I have finally arrived at the point to which I’ve been both dreading and looking forward to. I have arrived at my final semester at Concordia. I have very mixed feelings on this subject, which is probably evidenced within the first sentence of this particular entry. I will say first off that I am very excited for a few reasons. First, I’m tired of doing homework and reading textbooks rather than lengthy novels. I would rather be applying the knowledge that I have acquired. Secondly, I am a Colorado mountain girl and I am looking forward to moving back to the most beautiful state in the country (I may be slightly biased). Third, I get to go have a full time job, spend my evenings doing whatever I want to do (I’m not sure of how realistic that is), and I get to finish planning my wedding. Come August I will be Mrs. Kelly Bacon and that is an adventure that I greatly look forward to beginning. Although these are just a few reasons that I am excited to graduate, I have some reservations as well.

First of all, I will miss my friends horribly. I have made the most amazing friends that I ever could have imagined here, and I know that our connections after graduation will be mostly over the phone. Basically, I have to start all over again, as I don’t have many friends left in Colorado. I hope to be able to come back someday for Homecoming but I don’t know when that would happen. I will also miss the incredible music experience that occurs at Concordia. I have never been a part of such a phenomenal program and I don’t think that I ever will be again.

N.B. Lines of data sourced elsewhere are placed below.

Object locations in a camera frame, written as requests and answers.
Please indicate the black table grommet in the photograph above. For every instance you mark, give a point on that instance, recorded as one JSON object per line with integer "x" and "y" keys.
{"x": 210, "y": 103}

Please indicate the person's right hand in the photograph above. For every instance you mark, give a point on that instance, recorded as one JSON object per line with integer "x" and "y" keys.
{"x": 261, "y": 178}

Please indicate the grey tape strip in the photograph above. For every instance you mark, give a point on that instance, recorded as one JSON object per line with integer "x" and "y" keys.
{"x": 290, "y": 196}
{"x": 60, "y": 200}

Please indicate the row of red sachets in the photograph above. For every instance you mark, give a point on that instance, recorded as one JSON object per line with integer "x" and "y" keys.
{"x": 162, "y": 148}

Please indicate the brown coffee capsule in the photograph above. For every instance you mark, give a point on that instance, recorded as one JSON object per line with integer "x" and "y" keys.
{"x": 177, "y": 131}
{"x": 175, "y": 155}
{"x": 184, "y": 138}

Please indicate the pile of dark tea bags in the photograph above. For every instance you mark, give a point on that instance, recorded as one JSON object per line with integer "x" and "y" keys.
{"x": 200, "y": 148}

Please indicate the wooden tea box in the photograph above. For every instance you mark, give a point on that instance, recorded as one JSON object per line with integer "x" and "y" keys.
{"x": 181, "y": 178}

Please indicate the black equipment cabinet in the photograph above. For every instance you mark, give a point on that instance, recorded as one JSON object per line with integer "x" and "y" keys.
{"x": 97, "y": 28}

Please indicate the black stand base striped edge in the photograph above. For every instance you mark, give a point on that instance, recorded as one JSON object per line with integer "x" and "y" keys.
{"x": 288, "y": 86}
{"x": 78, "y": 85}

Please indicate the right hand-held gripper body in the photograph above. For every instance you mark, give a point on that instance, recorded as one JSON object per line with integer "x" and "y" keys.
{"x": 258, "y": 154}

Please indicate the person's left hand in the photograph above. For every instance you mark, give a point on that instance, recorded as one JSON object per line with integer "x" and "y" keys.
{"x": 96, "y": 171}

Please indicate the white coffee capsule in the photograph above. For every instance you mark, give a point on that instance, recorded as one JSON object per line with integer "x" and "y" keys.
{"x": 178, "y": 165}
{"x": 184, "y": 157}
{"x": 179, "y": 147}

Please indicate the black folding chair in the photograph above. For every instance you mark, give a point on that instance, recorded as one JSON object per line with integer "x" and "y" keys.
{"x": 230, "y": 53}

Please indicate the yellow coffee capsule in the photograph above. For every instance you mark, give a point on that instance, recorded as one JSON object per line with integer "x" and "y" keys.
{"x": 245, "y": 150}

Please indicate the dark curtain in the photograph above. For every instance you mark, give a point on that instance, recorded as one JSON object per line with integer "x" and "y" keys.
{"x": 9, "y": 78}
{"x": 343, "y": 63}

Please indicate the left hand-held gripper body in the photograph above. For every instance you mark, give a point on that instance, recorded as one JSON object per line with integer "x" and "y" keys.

Another one of my reservations actually correlates with one of my excitements. Although I am excited to ‘be a big girl’ and have a ‘big girl’ job, I realize that my college experience will be over. Therefore, I have to be even more responsible than I already am. I believe that Concordia has prepared me well for wherever I begin working, I am just a little nervous about the fact that I don’t know exactly what I’ll be doing right away. Another thing I’m not exactly too thrilled about is beginning to pay back my loans. I will just have to continue reminding myself that the education was totally worth it. I suppose that that note leads into my final reservation about graduation. Although I handle my finances right now relatively well, I am hesitant about making sure all my bills are paid, getting a credit card to start building credit, buying a car, paying for my cell phone, buying a computer, etc.

Despite all of my excitement and reservations about the looming graduation date, I have composed some rather ambiguous goals to help me through the next 4 months. I will do my best to do well in my classes however easy or difficult they may be. I will enjoy the time I have with my friends, and make sure that those times are more frequent than they have been. I will revel in Concordia’s music astounding music program whether it is sitting and listening, practicing for my senior recital, singing with the Concert Choir, or jammin’ with Temple Band. I will happily plan my wedding. I will work on my resume and see how much I’ve grown in the last few years. I will develop a financial strategy. I will learn more about the variety of computer programs available to help with financial planning. But most of all, I will laugh, I will play, and I will revel in the fact that I am now and forever will be a Concordia College Cobber.